- WHAT TO DO:
Look below for the line containing "(261, 140) to (244, 177): 10"; from there, print each line exactly up to and including the line containing "At (396, 28)", and stop.

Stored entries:
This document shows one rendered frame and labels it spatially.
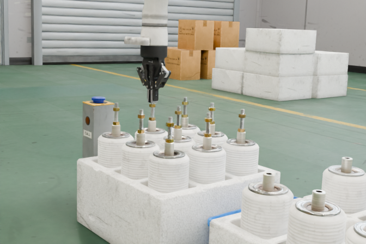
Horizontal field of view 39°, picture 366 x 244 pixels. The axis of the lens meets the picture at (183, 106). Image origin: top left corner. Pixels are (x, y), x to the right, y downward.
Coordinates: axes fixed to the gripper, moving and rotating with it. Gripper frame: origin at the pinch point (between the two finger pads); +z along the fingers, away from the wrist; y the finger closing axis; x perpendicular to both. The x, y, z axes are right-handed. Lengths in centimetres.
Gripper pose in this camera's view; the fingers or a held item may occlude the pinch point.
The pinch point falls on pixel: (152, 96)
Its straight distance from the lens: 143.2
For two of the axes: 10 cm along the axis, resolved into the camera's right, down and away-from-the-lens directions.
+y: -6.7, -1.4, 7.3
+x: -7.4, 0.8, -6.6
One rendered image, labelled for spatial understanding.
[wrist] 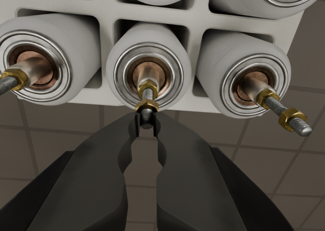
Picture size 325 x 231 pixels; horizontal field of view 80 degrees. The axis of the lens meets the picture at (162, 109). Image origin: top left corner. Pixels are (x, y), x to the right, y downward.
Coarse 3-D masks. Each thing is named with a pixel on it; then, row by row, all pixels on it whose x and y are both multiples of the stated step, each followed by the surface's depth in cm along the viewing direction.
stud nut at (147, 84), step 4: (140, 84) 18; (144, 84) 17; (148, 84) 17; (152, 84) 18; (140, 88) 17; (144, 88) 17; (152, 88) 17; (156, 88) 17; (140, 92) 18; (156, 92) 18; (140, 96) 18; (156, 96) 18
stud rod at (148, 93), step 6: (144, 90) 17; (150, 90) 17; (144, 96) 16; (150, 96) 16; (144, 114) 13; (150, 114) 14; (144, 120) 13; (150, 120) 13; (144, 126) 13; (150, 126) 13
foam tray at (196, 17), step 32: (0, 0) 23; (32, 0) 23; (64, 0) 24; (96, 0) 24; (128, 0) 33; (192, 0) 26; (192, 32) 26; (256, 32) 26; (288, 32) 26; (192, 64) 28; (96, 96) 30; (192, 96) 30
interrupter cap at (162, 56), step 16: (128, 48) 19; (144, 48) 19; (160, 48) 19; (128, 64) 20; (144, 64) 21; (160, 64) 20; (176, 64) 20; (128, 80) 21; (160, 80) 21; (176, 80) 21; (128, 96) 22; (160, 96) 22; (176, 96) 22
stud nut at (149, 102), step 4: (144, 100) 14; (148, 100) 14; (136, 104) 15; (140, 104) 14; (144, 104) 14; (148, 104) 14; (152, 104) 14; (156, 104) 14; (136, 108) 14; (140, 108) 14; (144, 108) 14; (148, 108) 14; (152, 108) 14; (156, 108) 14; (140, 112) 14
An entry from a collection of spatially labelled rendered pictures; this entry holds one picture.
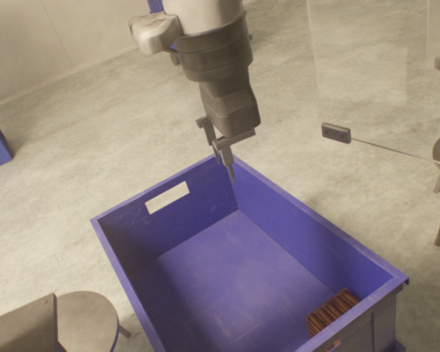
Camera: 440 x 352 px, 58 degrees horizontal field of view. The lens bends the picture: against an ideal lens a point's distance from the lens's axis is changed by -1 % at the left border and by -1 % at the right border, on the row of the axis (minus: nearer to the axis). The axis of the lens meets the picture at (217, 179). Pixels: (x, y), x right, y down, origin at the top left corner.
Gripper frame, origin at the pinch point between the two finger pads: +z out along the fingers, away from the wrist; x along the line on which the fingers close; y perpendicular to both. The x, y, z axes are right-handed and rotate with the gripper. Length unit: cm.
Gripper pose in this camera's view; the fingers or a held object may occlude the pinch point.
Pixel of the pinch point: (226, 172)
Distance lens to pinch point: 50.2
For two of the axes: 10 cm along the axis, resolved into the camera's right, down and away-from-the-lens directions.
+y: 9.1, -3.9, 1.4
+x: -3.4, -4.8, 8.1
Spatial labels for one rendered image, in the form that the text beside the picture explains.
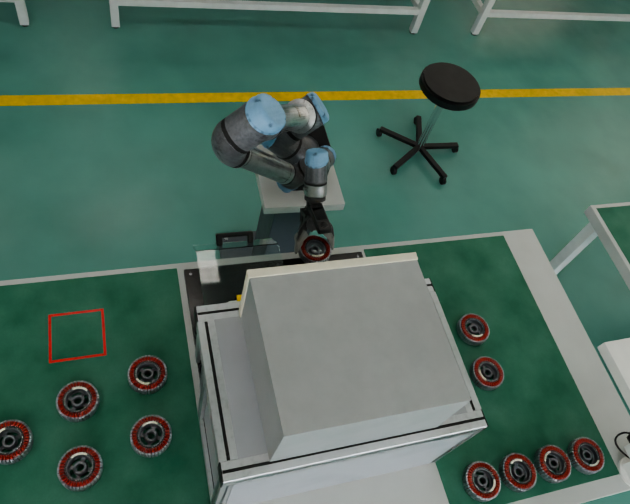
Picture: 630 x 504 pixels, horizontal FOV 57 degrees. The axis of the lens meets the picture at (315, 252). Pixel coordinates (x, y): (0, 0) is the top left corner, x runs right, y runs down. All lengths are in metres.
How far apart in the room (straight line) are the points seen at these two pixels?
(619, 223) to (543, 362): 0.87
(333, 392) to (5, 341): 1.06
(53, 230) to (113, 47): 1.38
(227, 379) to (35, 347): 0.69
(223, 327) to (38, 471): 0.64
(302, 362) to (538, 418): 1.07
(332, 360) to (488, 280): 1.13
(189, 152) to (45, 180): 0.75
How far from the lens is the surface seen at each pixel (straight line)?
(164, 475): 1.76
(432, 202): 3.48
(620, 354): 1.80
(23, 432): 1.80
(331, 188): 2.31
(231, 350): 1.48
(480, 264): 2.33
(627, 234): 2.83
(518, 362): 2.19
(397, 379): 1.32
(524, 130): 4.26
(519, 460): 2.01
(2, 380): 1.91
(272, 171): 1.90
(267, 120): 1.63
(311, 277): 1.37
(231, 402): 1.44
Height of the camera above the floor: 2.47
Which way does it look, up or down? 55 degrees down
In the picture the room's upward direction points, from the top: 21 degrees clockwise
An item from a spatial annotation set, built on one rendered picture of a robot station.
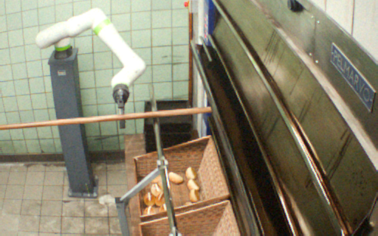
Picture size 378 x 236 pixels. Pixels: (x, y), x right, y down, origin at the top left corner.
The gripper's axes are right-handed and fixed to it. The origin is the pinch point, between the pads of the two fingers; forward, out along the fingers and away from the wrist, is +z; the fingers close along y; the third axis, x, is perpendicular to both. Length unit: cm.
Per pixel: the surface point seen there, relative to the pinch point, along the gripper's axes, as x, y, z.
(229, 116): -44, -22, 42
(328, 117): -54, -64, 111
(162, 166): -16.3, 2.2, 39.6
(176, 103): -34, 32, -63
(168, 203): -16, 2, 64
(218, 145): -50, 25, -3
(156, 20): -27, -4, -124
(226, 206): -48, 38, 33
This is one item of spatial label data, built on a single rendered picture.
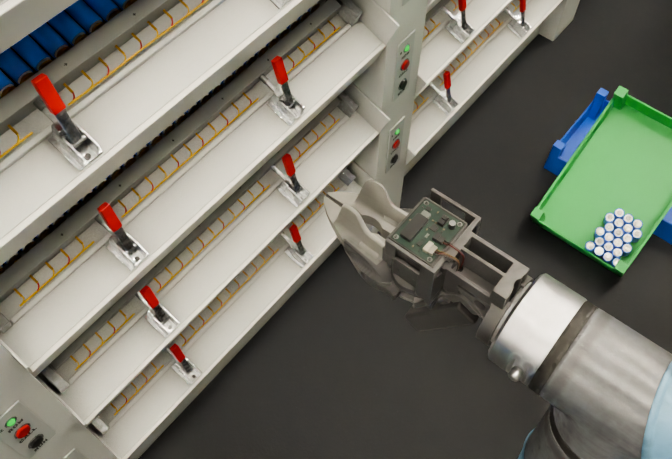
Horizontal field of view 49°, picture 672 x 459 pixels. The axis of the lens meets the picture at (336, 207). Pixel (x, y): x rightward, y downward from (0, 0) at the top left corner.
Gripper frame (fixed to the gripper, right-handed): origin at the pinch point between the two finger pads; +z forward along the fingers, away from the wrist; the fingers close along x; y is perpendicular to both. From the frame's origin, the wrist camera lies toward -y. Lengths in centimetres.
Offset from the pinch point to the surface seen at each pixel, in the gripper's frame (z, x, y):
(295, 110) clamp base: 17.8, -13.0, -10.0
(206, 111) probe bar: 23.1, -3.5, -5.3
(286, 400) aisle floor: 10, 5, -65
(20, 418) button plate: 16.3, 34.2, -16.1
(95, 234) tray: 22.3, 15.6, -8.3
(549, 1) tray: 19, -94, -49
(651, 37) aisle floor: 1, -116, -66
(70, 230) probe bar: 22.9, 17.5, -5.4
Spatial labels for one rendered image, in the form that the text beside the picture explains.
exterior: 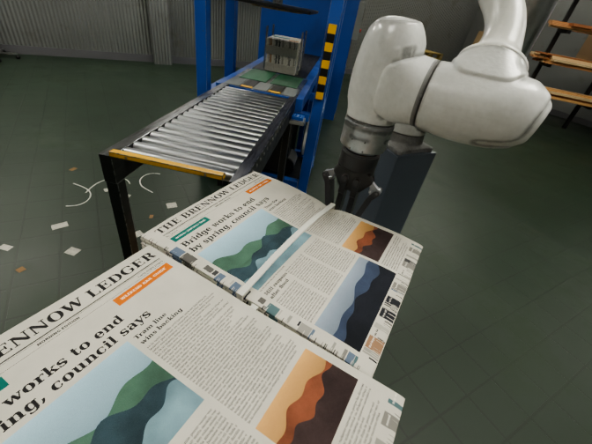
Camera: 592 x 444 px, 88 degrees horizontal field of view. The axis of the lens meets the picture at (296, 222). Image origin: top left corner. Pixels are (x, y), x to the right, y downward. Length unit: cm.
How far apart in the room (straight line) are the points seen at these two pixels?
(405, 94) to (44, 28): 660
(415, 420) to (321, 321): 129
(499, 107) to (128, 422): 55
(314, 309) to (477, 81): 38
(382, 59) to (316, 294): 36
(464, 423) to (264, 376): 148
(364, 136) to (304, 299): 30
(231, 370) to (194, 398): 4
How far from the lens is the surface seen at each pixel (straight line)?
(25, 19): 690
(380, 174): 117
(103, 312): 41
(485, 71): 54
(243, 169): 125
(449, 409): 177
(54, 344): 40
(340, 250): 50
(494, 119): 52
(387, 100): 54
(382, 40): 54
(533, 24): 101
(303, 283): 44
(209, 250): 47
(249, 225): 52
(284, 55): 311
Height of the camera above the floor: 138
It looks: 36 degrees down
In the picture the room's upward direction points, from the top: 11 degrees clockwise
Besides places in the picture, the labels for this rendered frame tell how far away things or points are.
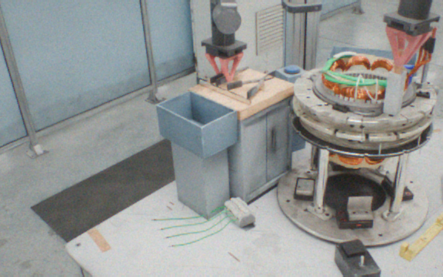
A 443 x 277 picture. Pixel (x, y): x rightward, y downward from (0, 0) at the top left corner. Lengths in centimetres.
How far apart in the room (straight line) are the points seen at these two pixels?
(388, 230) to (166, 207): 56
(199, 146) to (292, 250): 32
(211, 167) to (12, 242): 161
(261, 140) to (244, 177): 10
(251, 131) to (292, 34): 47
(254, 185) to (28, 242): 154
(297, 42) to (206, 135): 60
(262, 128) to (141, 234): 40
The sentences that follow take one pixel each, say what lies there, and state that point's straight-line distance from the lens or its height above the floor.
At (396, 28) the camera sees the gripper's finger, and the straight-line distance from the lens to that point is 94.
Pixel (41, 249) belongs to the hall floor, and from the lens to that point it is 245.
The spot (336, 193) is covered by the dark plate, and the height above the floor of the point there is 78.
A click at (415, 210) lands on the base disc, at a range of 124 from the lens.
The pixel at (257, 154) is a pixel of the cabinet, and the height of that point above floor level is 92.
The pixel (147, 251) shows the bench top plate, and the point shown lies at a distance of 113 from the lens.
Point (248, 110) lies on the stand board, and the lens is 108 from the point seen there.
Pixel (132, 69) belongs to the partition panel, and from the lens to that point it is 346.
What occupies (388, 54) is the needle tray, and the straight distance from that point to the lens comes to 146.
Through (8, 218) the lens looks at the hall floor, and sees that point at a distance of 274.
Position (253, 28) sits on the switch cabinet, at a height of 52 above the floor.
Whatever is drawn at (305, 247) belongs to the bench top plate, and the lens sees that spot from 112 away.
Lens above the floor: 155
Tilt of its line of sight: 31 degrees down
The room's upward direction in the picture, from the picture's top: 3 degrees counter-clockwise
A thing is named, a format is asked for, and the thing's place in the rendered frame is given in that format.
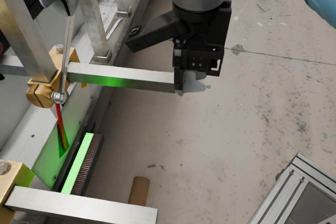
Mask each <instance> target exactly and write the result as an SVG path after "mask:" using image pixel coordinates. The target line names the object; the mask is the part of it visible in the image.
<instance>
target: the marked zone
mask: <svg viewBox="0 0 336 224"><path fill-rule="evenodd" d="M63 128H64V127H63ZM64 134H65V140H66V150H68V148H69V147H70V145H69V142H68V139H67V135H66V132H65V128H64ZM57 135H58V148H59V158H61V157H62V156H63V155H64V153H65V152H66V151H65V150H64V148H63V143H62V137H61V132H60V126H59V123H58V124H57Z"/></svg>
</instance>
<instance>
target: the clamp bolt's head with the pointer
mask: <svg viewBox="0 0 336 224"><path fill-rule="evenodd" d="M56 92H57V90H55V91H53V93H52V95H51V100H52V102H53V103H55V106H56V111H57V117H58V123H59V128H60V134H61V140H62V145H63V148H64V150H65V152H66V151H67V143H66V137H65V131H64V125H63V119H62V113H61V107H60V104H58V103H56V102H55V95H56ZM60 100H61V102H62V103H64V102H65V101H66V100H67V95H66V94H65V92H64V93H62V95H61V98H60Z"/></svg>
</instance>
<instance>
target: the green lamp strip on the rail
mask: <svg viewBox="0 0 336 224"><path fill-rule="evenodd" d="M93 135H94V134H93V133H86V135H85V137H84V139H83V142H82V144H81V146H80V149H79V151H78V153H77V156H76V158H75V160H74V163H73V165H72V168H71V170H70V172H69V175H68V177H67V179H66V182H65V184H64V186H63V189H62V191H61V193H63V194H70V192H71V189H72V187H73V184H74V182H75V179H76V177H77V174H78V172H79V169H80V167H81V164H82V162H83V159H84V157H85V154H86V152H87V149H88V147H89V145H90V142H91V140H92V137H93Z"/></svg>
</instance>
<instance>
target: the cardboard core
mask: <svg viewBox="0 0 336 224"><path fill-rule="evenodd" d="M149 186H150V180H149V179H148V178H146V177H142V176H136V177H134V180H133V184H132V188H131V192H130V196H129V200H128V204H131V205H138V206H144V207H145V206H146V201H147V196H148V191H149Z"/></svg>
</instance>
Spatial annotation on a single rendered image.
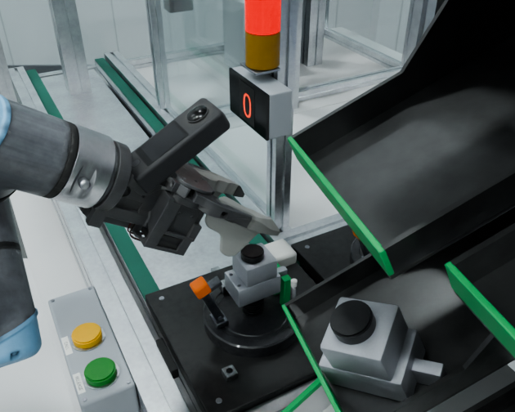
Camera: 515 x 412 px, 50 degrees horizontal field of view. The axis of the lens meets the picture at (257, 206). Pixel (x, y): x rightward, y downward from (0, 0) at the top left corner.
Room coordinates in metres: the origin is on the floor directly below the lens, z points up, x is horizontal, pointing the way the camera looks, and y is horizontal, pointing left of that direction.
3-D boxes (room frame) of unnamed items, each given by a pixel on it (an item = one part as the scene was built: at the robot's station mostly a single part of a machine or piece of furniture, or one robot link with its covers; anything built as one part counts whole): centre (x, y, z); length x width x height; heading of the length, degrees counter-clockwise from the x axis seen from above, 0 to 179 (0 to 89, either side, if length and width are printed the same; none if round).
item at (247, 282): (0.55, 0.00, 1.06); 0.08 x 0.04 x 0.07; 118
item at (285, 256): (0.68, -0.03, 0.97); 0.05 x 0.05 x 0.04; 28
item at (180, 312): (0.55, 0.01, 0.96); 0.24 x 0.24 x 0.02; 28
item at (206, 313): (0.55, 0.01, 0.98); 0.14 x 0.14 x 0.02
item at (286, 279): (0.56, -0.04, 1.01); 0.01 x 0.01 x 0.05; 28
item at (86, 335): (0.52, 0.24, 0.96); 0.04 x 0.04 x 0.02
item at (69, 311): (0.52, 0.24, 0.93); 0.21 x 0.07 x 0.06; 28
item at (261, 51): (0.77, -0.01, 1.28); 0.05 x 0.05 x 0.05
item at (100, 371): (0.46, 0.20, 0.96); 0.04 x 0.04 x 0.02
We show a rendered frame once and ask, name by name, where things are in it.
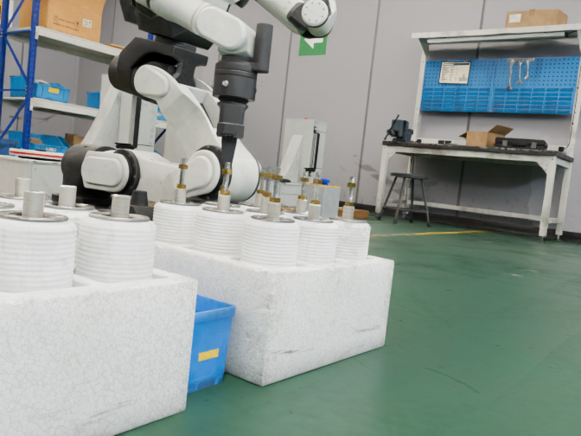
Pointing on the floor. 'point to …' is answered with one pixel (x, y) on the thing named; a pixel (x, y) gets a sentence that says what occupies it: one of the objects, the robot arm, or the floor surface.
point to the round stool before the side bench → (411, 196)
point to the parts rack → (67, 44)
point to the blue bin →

- SOLUTION FOR THIS EXERCISE:
(261, 140) to (244, 177): 10
(251, 131) to (292, 34): 47
(254, 185) to (28, 242): 154
(297, 42) to (206, 135): 60
(262, 128) to (141, 234): 40
The sentences that follow take one pixel each, say what lies there, and state that point's straight-line distance from the lens or its height above the floor.
At (396, 28) the camera sees the gripper's finger, and the straight-line distance from the lens to that point is 94.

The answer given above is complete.